Exercise directions.
Please go line by line through the material and copy each one containing the word "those".

◇ ◇ ◇ ◇ ◇

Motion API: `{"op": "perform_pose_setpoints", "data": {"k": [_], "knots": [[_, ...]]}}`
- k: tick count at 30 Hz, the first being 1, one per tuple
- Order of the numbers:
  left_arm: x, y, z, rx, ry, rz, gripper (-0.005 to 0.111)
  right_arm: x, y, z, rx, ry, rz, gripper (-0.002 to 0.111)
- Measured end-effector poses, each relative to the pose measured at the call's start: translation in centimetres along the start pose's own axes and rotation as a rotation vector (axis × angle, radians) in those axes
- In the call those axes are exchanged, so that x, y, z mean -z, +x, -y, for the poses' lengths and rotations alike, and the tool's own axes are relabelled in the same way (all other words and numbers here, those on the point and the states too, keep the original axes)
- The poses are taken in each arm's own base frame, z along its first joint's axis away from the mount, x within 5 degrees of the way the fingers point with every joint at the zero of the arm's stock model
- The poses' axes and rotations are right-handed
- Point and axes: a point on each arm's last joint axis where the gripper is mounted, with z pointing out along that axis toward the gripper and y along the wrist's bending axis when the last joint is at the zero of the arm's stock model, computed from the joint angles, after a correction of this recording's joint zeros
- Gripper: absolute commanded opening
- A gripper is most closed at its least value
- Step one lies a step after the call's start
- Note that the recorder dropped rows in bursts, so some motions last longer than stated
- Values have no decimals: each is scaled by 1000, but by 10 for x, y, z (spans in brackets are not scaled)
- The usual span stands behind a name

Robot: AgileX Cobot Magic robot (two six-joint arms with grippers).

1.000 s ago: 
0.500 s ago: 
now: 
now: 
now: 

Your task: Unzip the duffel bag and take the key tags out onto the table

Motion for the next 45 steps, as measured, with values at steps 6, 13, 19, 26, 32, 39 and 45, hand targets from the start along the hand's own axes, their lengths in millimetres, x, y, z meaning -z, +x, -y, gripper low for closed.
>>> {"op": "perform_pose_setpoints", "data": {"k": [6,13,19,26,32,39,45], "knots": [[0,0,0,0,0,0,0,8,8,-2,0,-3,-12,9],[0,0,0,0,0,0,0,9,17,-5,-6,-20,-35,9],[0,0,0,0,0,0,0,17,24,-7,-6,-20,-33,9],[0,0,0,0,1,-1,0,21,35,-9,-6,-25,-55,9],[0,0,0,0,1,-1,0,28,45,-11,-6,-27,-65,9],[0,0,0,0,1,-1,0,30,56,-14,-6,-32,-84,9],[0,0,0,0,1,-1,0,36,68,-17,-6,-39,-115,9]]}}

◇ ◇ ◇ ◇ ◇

Written answer.
- Measured end-effector poses, each relative to the pose measured at the call's start: translation in centimetres along the start pose's own axes and rotation as a rotation vector (axis × angle, radians) in those axes
- In the call those axes are exchanged, so that x, y, z mean -z, +x, -y, for the poses' lengths and rotations alike, and the tool's own axes are relabelled in the same way (all other words and numbers here, those on the point and the states too, keep the original axes)

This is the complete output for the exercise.